Both Waxman and Rep. Lois Capps, D-Calif., singled out criticism by some conservative Republican members of Congress of several NIH studies of sexual behavior as inappropriate. "Some people do engage in self-destructive behavior," Capps said, "but we cannot pretend it does not exist," and NIH should study why people do self-destructive things if they are to be prevented in the future.
 
Dr. Zerhouni, for his part, walked the panel through the complicated set of procedures by which NIH sets its priorities, taking into account the social burden of particular ailments as well as the state of science and the likelihood that research funding will lead to concrete discoveries.
 
For example, he said, NIH cannot simply sponsor numerous clinical trials to try to find cures or treatments for diseases without first conducting underlying research. "You can't translate a language you do not understand all that well," he said.
 
But Dr.
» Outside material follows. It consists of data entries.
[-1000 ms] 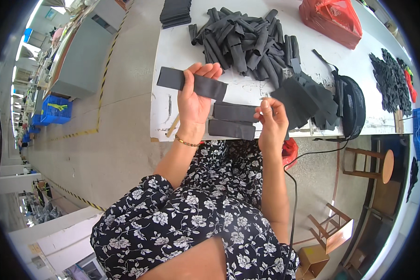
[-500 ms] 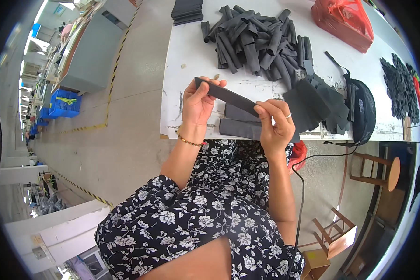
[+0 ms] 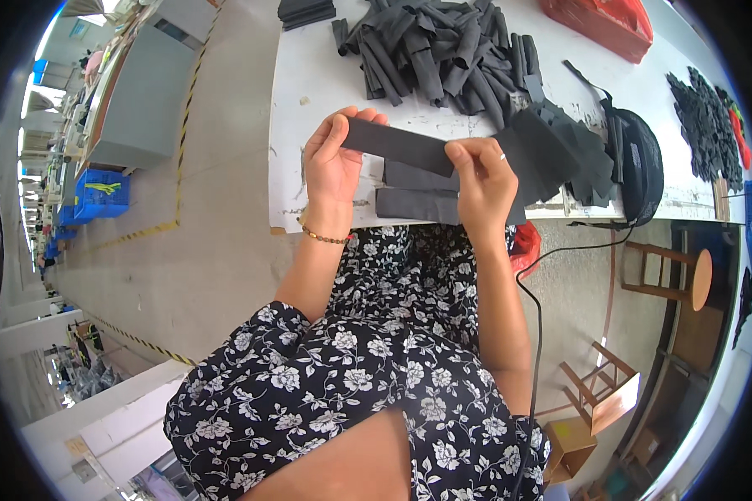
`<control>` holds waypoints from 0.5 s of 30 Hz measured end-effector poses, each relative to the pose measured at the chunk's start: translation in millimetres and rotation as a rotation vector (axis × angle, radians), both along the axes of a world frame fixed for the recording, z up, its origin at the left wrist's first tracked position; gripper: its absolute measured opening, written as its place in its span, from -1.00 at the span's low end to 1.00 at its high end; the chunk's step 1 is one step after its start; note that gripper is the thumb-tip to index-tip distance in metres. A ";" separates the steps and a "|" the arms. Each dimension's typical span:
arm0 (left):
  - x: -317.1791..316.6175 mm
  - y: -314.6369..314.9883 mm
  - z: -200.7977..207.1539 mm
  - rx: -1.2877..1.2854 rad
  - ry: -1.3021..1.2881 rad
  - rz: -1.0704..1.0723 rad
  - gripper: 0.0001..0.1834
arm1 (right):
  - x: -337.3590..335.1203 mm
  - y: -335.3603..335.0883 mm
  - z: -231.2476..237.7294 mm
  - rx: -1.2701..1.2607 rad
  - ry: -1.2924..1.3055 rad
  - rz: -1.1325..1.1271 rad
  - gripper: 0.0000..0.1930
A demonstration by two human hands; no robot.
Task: The person repeatedly picks up a small rectangular piece of dark fabric and a larger, irregularly shaped piece of the same material. They insert the rectangular piece into a pocket or sleeve on the larger piece, then place the assembled unit onto a growing stack on the table.
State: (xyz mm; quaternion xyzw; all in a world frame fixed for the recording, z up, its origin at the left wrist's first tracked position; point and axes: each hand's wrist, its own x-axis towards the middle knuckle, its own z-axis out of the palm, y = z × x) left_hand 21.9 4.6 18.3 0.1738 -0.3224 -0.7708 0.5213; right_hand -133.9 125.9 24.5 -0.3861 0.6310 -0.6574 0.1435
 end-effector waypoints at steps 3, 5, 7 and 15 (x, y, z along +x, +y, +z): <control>-2.0 3.8 -15.1 0.103 -0.072 -0.015 -0.77 | -2.1 8.7 -13.3 0.152 -0.231 0.047 -0.83; 11.9 15.3 -39.9 0.109 -0.437 0.026 -0.78 | -4.2 20.4 -29.7 0.272 -0.226 0.048 -0.81; 23.8 25.3 -64.4 0.020 -0.687 0.062 -0.77 | -5.1 39.3 -45.8 0.390 -0.142 0.016 -0.81; -17.6 -76.5 -70.1 -0.139 -0.712 0.352 -0.77 | -41.1 44.1 -74.0 0.478 0.550 -0.271 -0.84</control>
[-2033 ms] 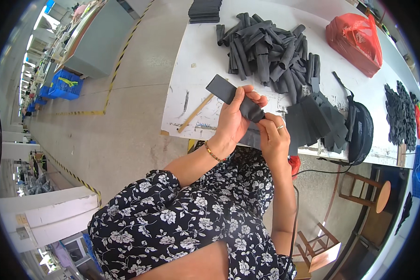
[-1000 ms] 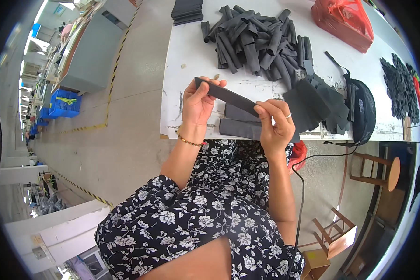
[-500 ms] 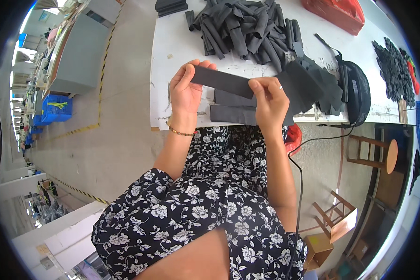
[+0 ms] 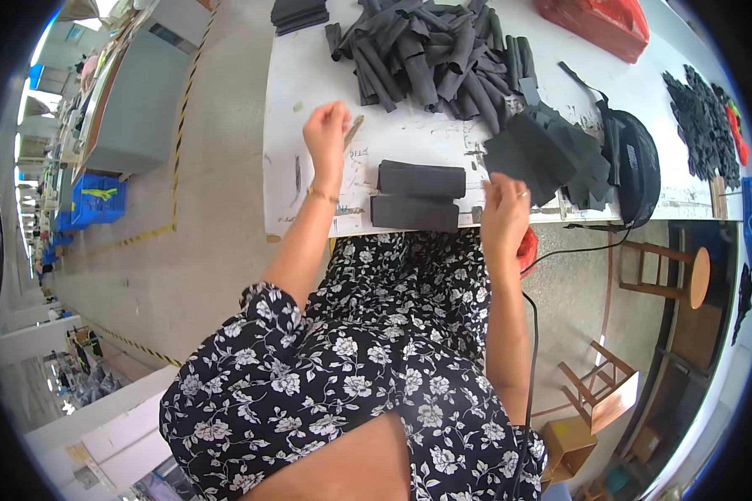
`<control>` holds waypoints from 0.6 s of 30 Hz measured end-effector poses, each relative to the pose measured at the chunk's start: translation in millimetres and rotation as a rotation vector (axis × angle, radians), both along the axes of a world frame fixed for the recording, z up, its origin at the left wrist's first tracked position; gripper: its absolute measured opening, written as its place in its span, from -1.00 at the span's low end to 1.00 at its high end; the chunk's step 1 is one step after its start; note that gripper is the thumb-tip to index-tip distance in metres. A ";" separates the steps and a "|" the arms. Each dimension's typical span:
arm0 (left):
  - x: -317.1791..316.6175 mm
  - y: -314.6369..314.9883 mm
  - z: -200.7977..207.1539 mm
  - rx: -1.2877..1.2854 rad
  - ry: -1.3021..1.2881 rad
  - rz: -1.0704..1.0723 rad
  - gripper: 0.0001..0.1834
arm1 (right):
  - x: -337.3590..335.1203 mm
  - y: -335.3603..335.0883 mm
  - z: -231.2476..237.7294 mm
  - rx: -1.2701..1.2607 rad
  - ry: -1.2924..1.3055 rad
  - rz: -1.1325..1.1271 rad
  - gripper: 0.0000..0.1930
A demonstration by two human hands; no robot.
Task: The person repeatedly picks up a small rectangular piece of dark fabric and a larger, irregularly shaped piece of the same material. They insert the rectangular piece into a pocket or sleeve on the larger piece, then place the assembled unit onto a growing stack on the table.
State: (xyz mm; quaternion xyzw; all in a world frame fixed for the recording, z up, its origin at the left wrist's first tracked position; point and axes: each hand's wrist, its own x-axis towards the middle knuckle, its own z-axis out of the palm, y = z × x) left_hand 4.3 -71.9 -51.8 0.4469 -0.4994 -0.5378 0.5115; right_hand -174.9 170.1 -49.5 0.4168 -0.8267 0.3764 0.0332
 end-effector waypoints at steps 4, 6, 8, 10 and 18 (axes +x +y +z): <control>-50.3 -46.2 -11.3 0.077 -0.157 0.020 -0.70 | -33.9 -27.2 -14.0 0.366 0.262 -0.165 -0.66; -63.8 -58.1 -34.8 0.091 -0.369 -0.011 -0.69 | -30.6 -34.0 -16.1 0.545 0.279 -0.145 -0.58; -73.7 -48.8 -38.9 0.123 -0.315 0.042 -0.71 | -25.8 -35.9 -28.1 0.597 0.335 -0.130 -0.68; -79.7 -38.1 -35.5 0.134 -0.160 0.094 -0.76 | -26.9 -34.2 -37.4 0.672 0.436 -0.063 -0.80; -24.0 -8.8 -11.8 0.306 0.294 -0.160 -0.79 | -43.5 -20.5 -23.0 0.338 0.480 -0.093 -0.93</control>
Zerhouni added that the agency can and does reset priorities when situations warrant. Funding for bioterror-related activities has dramatically increased since the U.S. anthrax attacks in 2001, he said, while just last year, NIH increased funding for obesity research across several institutes by 10%.
 
And National Institute for Allergy and Infectious Diseases Director Anthony Fauci said NIH "needs to do a better job working with our industrial partners" to develop new antibiotics and vaccines in particular.